2.1. Data collection

We obtained key regulatory genes related to programmed cell death (PCD) patterns from a previous article (Supplementary Table 1, http://links.lww.com/MD/K816).^[26] We then accessed RNA sequencing (RNA-seq) data of 371 liver hepatocellular carcinoma (LIHC) patients and 50 normal samples from the University of California Santa Cruz database (https://genome.ucsc.edu). This data was normalized and log2 converted to RNA expression profiles FPKM, with ensemble ids manually converted to gene symbols. Additionally, clinical data was collected. We retrieved gene expression profiles and clinical information from GSE14520-GPL3921 with 220 liver non-tumor tissues and 225 HCC tissues from the Gene Expression Omnibus database (https://www.ncbi.nlm.nih.gov/geo/). Batch effects were removed using the sva package and the data was normalized using the limma R package.^[27]

2.2. Identification of PCD-related gene expression and variation levels

We obtained FPKM data from 371 LIHC patients and 50 normal tissues from the TCGA-LIHC cohort. Differential expression analysis was performed using the “limma” package with the threshold of adjusted P value < .05 and |log2FC| > 1.^[27] We utilized the Sangerbox online analysis tool (http://vip.sangerbox.com/home.html) to investigate somatic mutation information in LIHC patients that may be masked.

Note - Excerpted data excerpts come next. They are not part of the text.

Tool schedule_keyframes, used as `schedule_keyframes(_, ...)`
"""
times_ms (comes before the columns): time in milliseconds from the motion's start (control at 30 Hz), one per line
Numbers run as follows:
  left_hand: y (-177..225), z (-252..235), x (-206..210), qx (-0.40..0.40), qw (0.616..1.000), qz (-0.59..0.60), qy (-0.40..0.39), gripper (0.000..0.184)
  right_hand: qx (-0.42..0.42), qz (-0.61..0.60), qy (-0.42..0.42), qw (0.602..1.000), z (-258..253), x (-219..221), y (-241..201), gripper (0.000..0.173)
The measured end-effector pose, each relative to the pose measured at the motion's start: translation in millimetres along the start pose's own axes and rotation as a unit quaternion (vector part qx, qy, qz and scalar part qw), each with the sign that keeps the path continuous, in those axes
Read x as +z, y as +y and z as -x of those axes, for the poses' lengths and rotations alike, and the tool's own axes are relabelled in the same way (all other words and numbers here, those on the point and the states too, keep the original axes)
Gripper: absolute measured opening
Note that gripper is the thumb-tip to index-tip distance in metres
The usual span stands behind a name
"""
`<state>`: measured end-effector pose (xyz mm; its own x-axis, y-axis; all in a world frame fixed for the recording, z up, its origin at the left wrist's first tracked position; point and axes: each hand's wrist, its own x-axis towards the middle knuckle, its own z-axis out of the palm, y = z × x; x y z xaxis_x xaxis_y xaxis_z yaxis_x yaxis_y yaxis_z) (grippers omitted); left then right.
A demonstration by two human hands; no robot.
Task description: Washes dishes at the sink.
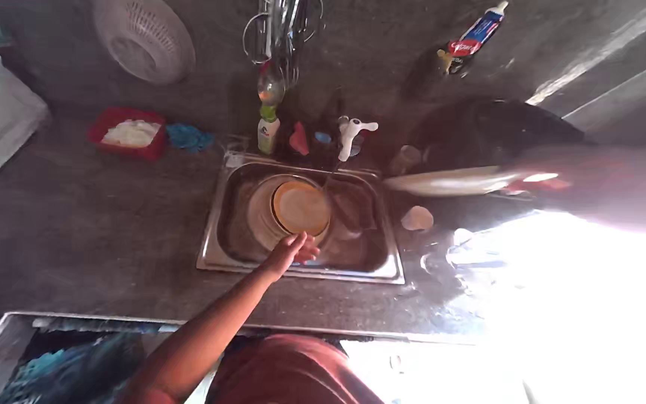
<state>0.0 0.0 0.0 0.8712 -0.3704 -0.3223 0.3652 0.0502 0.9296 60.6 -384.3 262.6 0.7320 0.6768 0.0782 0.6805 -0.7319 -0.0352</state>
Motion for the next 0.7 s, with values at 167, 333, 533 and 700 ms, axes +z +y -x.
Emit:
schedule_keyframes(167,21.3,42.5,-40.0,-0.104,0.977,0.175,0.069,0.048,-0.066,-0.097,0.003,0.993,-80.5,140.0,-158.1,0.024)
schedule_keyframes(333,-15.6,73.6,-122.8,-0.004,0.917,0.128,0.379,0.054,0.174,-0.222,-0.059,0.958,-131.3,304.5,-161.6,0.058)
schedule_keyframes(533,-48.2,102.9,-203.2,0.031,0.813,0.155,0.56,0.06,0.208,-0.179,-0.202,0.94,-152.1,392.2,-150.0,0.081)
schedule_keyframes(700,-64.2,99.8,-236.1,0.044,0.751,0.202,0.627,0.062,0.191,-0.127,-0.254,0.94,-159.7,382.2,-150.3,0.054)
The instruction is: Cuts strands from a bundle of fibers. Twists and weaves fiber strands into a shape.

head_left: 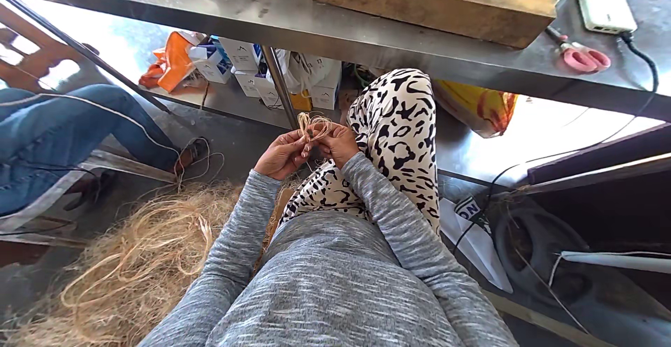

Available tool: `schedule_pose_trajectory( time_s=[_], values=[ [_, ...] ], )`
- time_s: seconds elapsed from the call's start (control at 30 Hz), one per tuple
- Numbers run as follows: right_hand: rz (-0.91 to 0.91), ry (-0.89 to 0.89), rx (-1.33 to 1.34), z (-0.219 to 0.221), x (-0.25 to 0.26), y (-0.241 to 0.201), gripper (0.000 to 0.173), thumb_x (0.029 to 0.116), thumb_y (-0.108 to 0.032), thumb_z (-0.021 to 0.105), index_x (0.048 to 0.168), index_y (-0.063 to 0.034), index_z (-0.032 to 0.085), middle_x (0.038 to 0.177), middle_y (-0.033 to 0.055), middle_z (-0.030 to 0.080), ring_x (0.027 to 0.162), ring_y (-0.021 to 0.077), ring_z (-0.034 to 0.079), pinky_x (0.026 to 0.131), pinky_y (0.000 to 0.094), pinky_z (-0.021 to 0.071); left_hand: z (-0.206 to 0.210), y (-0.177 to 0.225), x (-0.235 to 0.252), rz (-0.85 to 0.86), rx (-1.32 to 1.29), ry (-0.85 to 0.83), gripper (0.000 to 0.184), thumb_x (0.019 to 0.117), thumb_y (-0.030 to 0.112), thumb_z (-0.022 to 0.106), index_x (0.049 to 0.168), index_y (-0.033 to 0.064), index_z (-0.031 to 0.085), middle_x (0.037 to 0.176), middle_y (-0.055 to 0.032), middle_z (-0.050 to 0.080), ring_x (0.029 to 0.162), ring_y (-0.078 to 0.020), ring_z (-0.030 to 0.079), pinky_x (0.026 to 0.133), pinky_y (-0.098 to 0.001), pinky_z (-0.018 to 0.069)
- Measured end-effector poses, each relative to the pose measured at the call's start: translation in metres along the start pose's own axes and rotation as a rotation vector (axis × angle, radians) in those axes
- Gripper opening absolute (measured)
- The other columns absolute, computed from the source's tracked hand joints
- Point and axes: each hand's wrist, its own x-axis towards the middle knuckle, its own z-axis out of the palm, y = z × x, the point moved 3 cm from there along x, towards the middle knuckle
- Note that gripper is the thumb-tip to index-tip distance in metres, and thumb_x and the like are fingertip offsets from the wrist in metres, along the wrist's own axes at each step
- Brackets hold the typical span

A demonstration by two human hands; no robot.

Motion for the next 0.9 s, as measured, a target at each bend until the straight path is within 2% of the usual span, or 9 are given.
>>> schedule_pose_trajectory(
  time_s=[0.1, 0.2, 0.33, 0.5, 0.7, 0.9],
  values=[
    [0.01, 0.046, -0.007, -0.002, 0.001, -0.001, 0.004, 0.0972, 0.006, 0.061, 0.1, 0.0038, 0.062, 0.068, 0.0011, 0.063, 0.046, 0.0007, 0.047, 0.043, 0.0163, 0.041, 0.0, -0.002, 0.001, 0.035, 0.049, 0.015, 0.029, 0.1036, 0.004, 0.044, 0.089, 0.0137, 0.068, 0.077, 0.0041, 0.066, 0.061, 0.0005, 0.058, 0.056, -0.0129, 0.0486],
    [0.01, 0.047, 0.002, -0.002, 0.001, 0.0, 0.006, 0.0972, 0.007, 0.06, 0.096, 0.0032, 0.065, 0.068, 0.0008, 0.064, 0.049, 0.002, 0.052, 0.047, 0.0178, 0.0467, 0.003, -0.001, 0.002, 0.066, 0.08, 0.062, 0.028, 0.1036, 0.002, 0.044, 0.091, 0.0123, 0.067, 0.078, 0.0036, 0.067, 0.06, 0.0009, 0.058, 0.056, -0.0128, 0.0494],
    [0.018, 0.017, 0.071, -0.002, 0.003, 0.002, 0.01, 0.1003, 0.005, 0.056, 0.1, 0.0039, 0.067, 0.071, 0.0011, 0.065, 0.054, 0.0046, 0.056, 0.054, 0.0205, 0.0515, 0.001, -0.001, 0.003, 0.116, 0.095, 0.115, 0.024, 0.1039, 0.001, 0.047, 0.095, 0.011, 0.067, 0.08, 0.0022, 0.069, 0.062, 0.0002, 0.061, 0.057, -0.0132, 0.0511],
    [0.068, 0.016, 0.104, 0.0, -0.001, -0.002, 0.018, 0.0968, 0.014, 0.051, 0.102, 0.0053, 0.067, 0.08, 0.0047, 0.068, 0.061, 0.0084, 0.062, 0.061, 0.025, 0.0565, -0.001, -0.001, 0.005, 0.158, 0.137, 0.178, 0.024, 0.1036, -0.001, 0.046, 0.095, 0.0103, 0.065, 0.082, 0.0018, 0.07, 0.065, -0.0008, 0.063, 0.061, -0.0149, 0.0533],
    [0.055, 0.011, 0.045, -0.002, 0.001, 0.001, 0.016, 0.0957, 0.013, 0.059, 0.104, 0.0057, 0.07, 0.081, 0.0048, 0.069, 0.061, 0.0073, 0.061, 0.061, 0.0246, 0.0565, 0.001, -0.001, 0.006, 0.182, 0.126, 0.197, 0.025, 0.1049, 0.0, 0.044, 0.096, 0.0096, 0.065, 0.081, 0.0015, 0.07, 0.064, -0.0002, 0.062, 0.06, -0.0138, 0.052],
    [0.083, 0.099, 0.168, 0.0, 0.001, 0.006, 0.016, 0.0951, 0.012, 0.06, 0.107, 0.0049, 0.067, 0.086, 0.0066, 0.069, 0.068, 0.0106, 0.065, 0.067, 0.027, 0.0585, 0.006, -0.005, 0.011, 0.222, 0.127, 0.209, 0.025, 0.1049, 0.0, 0.045, 0.094, 0.0115, 0.065, 0.08, 0.0037, 0.068, 0.064, -0.0003, 0.061, 0.06, -0.0144, 0.0517]
  ],
)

2.3. Developing the PCD-related gene signature

Firstly, univariate Cox regression was applied to evaluate the impact of these PCD-related genes on the survival of LIHC patients. Then, we utilized the LASSO Cox regression method to shrink the candidate genes and select the most suitable genes to construct the signature. We determined the “lambda. min” value using the “glmnet” R package. Eventually, the PCDscore of each patient was computed by the formula: PCDscore = n ∑ Ci*Ei, where Ci represents the risk coefficient and Ei refers to the expression level of each gene. Based on the median PCDscore, we classified LIHC patients into low- and high-PCDscore groups. Principal component analysis (PCA) was performed using the “stats” package, and the correlation between overall survival (OS), disease-free interval (DFI), and progression-free interval (PFI) time and PCDscore was investigated using the “survival” and “survminer” packages for Kaplan–Meier analysis.

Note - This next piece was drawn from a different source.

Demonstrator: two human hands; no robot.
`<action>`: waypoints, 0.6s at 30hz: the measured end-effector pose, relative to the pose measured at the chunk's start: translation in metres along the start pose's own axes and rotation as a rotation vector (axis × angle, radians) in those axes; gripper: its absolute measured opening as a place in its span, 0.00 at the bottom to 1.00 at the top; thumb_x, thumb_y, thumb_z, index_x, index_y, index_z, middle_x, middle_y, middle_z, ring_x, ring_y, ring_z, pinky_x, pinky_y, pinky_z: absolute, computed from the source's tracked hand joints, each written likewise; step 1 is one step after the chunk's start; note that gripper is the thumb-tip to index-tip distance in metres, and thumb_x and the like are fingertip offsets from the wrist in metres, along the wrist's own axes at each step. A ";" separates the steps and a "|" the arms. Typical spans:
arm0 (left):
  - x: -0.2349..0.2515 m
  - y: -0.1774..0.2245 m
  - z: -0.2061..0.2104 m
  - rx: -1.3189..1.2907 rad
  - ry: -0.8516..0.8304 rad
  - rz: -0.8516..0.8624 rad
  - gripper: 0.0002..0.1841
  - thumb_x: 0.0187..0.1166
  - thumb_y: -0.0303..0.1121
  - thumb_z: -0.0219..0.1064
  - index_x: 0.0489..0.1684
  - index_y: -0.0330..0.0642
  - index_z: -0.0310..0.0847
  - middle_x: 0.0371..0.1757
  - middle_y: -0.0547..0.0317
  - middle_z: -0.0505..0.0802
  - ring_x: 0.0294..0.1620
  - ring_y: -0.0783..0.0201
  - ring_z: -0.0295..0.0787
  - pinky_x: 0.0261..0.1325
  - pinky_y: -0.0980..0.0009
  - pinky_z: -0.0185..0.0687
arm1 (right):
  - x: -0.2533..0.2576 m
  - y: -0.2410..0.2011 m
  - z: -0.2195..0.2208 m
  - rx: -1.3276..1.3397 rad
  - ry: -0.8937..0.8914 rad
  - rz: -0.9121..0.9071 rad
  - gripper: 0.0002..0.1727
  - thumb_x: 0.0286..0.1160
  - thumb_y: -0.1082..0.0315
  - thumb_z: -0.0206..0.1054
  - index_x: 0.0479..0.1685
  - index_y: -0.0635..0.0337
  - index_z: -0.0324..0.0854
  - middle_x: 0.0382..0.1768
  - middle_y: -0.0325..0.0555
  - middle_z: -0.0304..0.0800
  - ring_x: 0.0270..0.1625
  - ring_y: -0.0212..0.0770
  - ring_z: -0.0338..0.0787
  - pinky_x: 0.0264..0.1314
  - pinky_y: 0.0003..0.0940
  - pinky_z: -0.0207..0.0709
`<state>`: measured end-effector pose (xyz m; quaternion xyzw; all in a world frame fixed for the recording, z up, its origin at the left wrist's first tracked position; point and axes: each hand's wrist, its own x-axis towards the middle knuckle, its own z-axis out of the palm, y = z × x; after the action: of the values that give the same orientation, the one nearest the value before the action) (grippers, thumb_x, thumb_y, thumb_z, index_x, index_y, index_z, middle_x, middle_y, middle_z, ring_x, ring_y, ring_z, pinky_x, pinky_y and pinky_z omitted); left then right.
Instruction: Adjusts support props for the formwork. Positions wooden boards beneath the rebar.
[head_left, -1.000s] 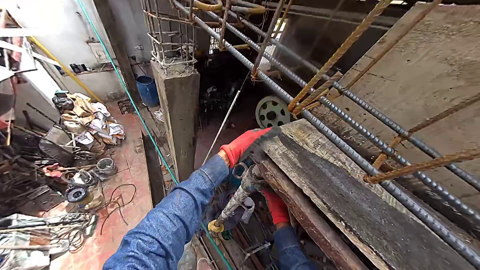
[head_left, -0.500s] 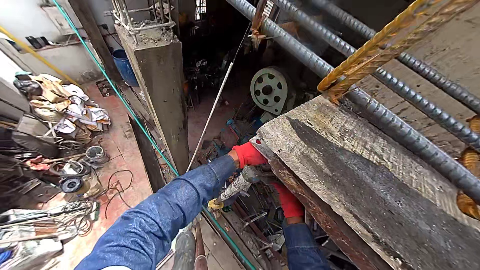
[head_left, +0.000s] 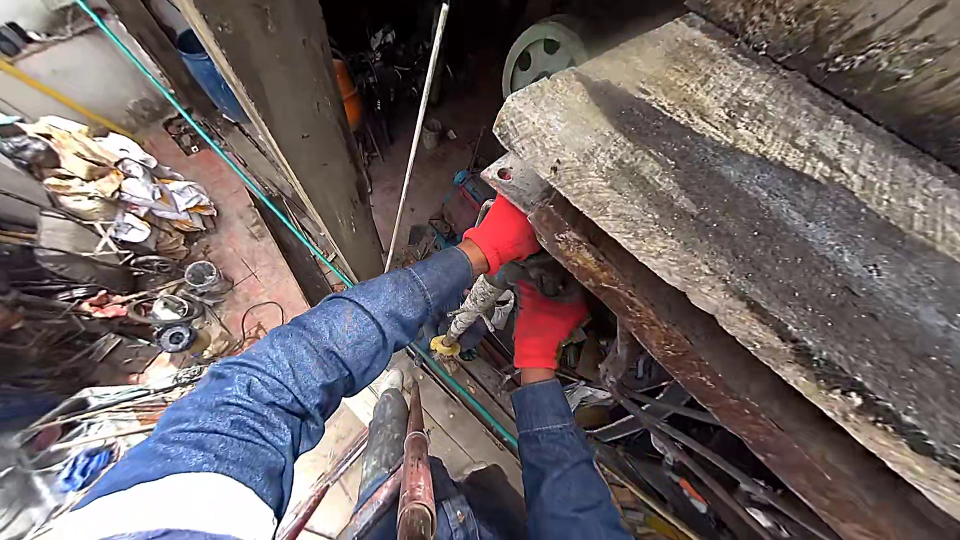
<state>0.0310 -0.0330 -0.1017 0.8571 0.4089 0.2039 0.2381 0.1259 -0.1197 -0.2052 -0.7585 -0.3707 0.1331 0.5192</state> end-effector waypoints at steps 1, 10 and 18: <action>-0.002 0.001 0.002 0.000 0.017 0.002 0.18 0.77 0.30 0.71 0.59 0.24 0.86 0.63 0.30 0.89 0.73 0.38 0.81 0.81 0.48 0.63 | -0.002 -0.001 0.001 -0.005 0.011 0.022 0.40 0.52 0.66 0.88 0.68 0.76 0.76 0.62 0.67 0.87 0.69 0.54 0.86 0.76 0.50 0.75; -0.014 -0.003 -0.009 -0.140 0.029 0.037 0.17 0.78 0.28 0.70 0.59 0.24 0.86 0.61 0.32 0.91 0.69 0.44 0.85 0.77 0.54 0.69 | 0.004 0.005 -0.027 -0.013 -0.256 -0.018 0.37 0.61 0.67 0.82 0.71 0.76 0.74 0.61 0.66 0.86 0.65 0.51 0.87 0.72 0.50 0.77; -0.003 -0.006 0.019 -0.042 0.169 0.078 0.17 0.73 0.30 0.72 0.55 0.24 0.88 0.59 0.31 0.92 0.69 0.39 0.84 0.78 0.50 0.66 | 0.010 0.020 -0.014 -0.040 -0.138 -0.110 0.36 0.56 0.68 0.84 0.65 0.80 0.77 0.58 0.70 0.88 0.64 0.55 0.88 0.72 0.51 0.77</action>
<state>0.0355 -0.0366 -0.1209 0.8470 0.3893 0.2930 0.2124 0.1496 -0.1260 -0.2154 -0.7361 -0.4493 0.1491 0.4838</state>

2.4. Functional enrichment analysis

To identify possible biological pathways based on the prognostic DEGs, we utilized the “clusterProfiler” R package.^[28] For Gene Set Enrichment Analysis (GSEA), we obtained version 3.0 of the GSEA software from the GSEA website (http://software.broadinstitute.org/gsea/index.jsp).^[29] To evaluate the relevant pathways and molecular mechanisms, we divided samples into 2 groups based on the median PCDscore and downloaded the h.all.v7.4.symbols.gmt subset from the Molecular Signatures Database (http://www.gsea-msigdb.org/gsea/downloads.jsp). For Gene Set Variation Analysis (GSVA), we calculated the enrichment scores of each sample in gene sets using the “GSVA” R package.^[30] We pre-defined gene ranks using the method proposed by Hänzelmann et al^[30] with gene expression profiles and downloaded the c2.cp.kegg.v7.4.symbols.gmt and h.all.v7.4.symbols.gmt subsets from the Molecular Signatures Database to assess relevant pathways and molecular mechanisms.

2.5. Identification of unidentified LIHC subtypes based on PCD-related gene signature

To identify the unidentified subtypes of LIHC based on PCD-related gene signature, we performed consensus clustering using the “ConsensusClusterPlus” package.^[31] We selected “maxK” as 9, “clusterAlg” as “km,” and “distance” as “pearson.”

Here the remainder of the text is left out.